Овдоха выхватила изо рта трубку, хихикнула в горсть и, покрутив носом, насмешливо кашлянула.
– Ну, прощай, батя, – сказал Пров, тронув коня, и, обернувшись, крикнул: – а Бородулин у нас?
– Не видал! – прокричал батя. – Слушай-ка, дядя Пров! А у тебя водчонки нету?
Но Пров уже скакал, нагоняя дочь и Дашу.
И вновь едут трое таежной тропой, сумрачной и тихой.
Вечерело. Замыкалась тайга, заволакивалась со всех сторон зеленым колдовством.
У Анны дрожит душа, от ветерка неверного колышется, невидимое чувствует, видимое обращает в сказку.
И уже замелькали меж стволов лесовые шиликуны, тени кой-где ходили и прятались, огоньки вспыхивали и гасли. Шорох плыл, и посвистывал в болоте леший.
Пров ничего не видит, ничего не слышит, шапку надвинул на брови, молчит.
Дарья вся в себе: ставни наружу закрыты, псы сторожевые спущены. Нет Дарьи, солдатки оголтелой, веселой Даши, говорухи и песенницы, здесь только голубиная женская душа.
Сумрак наплывает, прохладный и сырой. Ночь близится.
– Ну, теперича, девахи, недалече! – кричит Пров и проверяет взглядом знакомые места.
Собака Лыска уж не забегает в гости к каждому кусту и пенышку, прямо бежит перед лошадью, язык на плечо – устала.
Что-то белеет впереди, расступилась тайга, тропинка на долину вышла: белый туман по речке лениво стелется, в деревне огни.
Анна увидела родные места – перекрестилась, глаз оторвать не может от мелькающих знакомых огоньков.
– Матушка!.. – кричит она. – Эй, матушка!
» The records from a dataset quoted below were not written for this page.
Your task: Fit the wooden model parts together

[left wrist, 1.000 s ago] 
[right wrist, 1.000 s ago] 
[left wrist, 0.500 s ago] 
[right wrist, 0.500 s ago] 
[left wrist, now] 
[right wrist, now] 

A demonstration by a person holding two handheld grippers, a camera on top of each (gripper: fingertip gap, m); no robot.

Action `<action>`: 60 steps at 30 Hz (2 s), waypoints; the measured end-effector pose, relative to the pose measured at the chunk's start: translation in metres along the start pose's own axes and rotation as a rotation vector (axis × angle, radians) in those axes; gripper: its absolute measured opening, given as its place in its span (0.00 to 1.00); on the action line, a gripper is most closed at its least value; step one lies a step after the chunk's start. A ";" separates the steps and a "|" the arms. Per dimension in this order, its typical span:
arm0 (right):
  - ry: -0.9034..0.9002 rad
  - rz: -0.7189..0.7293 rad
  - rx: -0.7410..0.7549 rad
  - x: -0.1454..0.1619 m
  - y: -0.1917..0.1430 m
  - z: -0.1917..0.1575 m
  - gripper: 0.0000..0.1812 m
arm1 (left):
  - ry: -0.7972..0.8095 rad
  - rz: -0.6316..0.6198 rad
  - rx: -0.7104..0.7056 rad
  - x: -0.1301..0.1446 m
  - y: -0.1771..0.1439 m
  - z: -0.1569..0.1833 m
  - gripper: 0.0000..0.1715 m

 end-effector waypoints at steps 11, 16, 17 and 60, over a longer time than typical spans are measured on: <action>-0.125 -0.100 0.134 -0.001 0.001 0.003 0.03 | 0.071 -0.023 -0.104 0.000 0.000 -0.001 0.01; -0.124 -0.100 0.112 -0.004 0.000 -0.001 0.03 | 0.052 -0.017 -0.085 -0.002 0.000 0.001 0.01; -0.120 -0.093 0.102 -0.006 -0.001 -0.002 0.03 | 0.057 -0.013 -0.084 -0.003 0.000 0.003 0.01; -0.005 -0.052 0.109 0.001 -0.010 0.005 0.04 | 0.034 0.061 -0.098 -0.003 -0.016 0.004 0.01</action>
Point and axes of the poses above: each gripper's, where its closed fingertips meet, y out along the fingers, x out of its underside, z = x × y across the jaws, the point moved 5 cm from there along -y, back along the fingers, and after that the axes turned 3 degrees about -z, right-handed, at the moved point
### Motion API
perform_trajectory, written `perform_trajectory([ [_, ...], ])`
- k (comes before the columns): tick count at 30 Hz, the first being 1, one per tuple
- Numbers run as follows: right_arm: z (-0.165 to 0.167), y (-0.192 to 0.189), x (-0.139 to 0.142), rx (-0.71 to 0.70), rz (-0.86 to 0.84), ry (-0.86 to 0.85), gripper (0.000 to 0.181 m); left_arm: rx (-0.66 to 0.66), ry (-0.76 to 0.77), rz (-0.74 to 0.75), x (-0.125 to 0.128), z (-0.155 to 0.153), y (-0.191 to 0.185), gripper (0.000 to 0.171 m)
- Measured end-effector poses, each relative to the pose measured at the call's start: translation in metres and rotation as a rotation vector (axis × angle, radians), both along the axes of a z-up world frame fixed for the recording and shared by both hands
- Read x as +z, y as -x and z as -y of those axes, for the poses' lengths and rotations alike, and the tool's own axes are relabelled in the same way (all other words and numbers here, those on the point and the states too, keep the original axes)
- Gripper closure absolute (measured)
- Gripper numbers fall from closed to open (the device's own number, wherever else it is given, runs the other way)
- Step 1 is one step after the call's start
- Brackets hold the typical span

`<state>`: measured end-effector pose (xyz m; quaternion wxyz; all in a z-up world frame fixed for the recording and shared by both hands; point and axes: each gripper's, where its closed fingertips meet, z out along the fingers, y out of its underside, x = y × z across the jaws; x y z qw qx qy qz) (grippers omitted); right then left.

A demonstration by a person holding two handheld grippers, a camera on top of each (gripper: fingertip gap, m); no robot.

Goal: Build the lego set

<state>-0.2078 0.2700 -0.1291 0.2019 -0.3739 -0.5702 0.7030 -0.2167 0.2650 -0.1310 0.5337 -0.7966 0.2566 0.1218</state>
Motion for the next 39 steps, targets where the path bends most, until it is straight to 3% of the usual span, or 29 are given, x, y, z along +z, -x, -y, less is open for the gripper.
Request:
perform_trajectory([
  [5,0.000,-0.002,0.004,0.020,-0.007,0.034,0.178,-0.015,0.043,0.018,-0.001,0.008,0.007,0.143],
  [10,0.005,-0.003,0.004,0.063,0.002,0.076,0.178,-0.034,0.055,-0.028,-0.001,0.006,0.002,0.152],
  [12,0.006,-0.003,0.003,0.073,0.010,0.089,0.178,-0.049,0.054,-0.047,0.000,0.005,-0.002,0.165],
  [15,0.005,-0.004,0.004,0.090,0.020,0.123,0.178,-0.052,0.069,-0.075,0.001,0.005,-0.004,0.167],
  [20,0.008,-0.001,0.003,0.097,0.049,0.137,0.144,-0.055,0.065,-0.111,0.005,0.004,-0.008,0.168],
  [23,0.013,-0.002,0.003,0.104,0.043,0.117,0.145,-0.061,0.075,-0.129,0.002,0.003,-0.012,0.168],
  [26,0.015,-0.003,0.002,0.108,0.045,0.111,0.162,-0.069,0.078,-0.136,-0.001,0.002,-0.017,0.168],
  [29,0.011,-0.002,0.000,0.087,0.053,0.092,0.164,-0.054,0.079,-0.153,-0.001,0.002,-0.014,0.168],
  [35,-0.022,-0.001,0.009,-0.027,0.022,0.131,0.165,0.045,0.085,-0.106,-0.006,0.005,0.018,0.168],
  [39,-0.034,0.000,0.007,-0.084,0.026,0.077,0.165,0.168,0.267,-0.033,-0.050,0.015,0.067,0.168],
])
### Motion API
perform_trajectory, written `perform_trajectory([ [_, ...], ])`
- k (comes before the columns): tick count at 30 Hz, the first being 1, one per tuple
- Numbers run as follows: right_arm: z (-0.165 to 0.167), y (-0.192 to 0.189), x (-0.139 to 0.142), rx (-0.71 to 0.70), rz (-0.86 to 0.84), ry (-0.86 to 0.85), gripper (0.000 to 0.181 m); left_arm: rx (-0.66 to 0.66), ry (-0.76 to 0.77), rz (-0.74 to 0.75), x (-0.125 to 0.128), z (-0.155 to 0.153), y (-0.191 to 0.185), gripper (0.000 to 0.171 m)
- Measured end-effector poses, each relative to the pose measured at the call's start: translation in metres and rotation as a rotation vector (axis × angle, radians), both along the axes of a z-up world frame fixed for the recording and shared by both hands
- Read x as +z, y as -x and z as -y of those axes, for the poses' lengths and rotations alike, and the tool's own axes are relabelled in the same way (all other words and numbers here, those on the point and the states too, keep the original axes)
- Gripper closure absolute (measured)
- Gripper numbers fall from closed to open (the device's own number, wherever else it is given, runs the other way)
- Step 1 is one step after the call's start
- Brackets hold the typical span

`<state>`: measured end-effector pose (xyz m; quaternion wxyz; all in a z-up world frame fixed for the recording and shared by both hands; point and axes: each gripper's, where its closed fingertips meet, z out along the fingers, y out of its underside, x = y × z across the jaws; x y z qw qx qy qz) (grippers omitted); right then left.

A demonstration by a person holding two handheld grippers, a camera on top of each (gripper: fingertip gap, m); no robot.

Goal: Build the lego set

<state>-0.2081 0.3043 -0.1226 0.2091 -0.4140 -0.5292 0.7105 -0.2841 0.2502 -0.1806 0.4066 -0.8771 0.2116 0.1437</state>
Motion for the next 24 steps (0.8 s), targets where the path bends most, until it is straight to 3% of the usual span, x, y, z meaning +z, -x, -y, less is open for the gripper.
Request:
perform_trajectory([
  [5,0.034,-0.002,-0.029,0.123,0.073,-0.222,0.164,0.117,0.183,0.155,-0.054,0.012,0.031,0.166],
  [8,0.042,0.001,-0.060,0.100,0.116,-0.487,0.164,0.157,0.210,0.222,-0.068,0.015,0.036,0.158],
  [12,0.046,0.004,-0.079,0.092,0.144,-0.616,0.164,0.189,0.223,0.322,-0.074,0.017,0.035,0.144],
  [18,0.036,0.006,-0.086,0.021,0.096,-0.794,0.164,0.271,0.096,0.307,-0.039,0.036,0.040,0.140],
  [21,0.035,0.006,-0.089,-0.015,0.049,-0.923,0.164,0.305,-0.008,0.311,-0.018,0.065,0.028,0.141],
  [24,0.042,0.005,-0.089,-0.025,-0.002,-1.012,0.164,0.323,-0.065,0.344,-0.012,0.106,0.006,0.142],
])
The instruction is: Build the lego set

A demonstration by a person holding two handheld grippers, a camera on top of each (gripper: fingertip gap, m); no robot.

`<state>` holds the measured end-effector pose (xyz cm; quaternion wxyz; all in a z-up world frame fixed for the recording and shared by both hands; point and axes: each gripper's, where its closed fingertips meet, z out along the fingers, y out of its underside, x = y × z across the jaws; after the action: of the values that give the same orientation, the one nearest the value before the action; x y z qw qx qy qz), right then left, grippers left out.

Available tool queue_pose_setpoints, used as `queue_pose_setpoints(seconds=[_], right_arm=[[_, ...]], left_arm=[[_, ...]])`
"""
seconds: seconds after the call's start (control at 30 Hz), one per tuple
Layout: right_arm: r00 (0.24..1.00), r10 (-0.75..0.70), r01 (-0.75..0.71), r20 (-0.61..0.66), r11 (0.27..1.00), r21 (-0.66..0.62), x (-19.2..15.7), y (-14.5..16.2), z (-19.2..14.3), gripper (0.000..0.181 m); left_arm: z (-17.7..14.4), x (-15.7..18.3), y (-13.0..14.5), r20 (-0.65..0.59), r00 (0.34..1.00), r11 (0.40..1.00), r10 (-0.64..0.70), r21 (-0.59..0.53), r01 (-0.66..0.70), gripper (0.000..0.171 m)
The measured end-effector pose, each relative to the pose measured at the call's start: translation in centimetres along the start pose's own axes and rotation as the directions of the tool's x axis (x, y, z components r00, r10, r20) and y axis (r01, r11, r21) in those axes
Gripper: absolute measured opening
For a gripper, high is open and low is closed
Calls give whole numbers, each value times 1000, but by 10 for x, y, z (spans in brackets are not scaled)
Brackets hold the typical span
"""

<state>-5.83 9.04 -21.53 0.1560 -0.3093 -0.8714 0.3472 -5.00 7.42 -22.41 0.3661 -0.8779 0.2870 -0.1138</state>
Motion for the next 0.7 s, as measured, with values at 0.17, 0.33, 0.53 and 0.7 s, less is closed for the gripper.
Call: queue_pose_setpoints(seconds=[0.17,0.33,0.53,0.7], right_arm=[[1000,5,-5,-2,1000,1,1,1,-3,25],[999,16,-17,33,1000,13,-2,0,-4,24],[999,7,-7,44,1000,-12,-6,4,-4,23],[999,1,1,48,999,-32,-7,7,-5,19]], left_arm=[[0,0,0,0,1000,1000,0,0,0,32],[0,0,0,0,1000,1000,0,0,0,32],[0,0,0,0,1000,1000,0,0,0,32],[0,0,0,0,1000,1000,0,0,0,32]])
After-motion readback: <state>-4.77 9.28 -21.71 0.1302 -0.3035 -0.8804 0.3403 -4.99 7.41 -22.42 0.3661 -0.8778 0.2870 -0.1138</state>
Встречай!!
К броду спускаются – нет матушки, в деревню въехали – нет матушки, и не видать на улице народу.
Только в том конце, где дом Прова Михайловича, что-то неспокойно.
– Ой, худо у нас! – не то подумалось Прову, не то Анна проговорила.
Упало у мужика сердце.
Подъезжают. У открытых ворот толпа. Увидали – гвалт подняли:
– Ну, с гостьей тебя, Пров Михалыч… Да еще с гостем. Иди-ка, брат, в избу, гляни!.. От-то шту-у-ка!..
Забыл себя Пров, страх вломился в душу, боится и во двор вступить…
Матрена вышла, подбежала к Анне, целует, плачет и сквозь слезы и ласковые слова кричит Прову.
– Бородулин-то… Ох, светы мои…
Но уж Пров в избе, изба народом полна, душно, но тихо и торжественно.
На лавке – с закрытыми глазами Бородулин.
И в двадцатый раз говорит Матрена:
– И как прибежал это он, батюшка, с бою-то… глаза выкатились, трясется. «Ой, что-то, говорит, Матренушка, дух заняло…» Прислонился к забору да как рухнет!.. Только и жил…
XIX
У полумертвых, изувеченных бродяг трещали в ушах бубенцы и барабаны, перед глазами кувыркались, мяукали какие-то черные хари, все горело внутри, и не хватало воздуху: словно их закружили в дикой пляске черти и, не дав отдышаться, бросили в вонючий провал.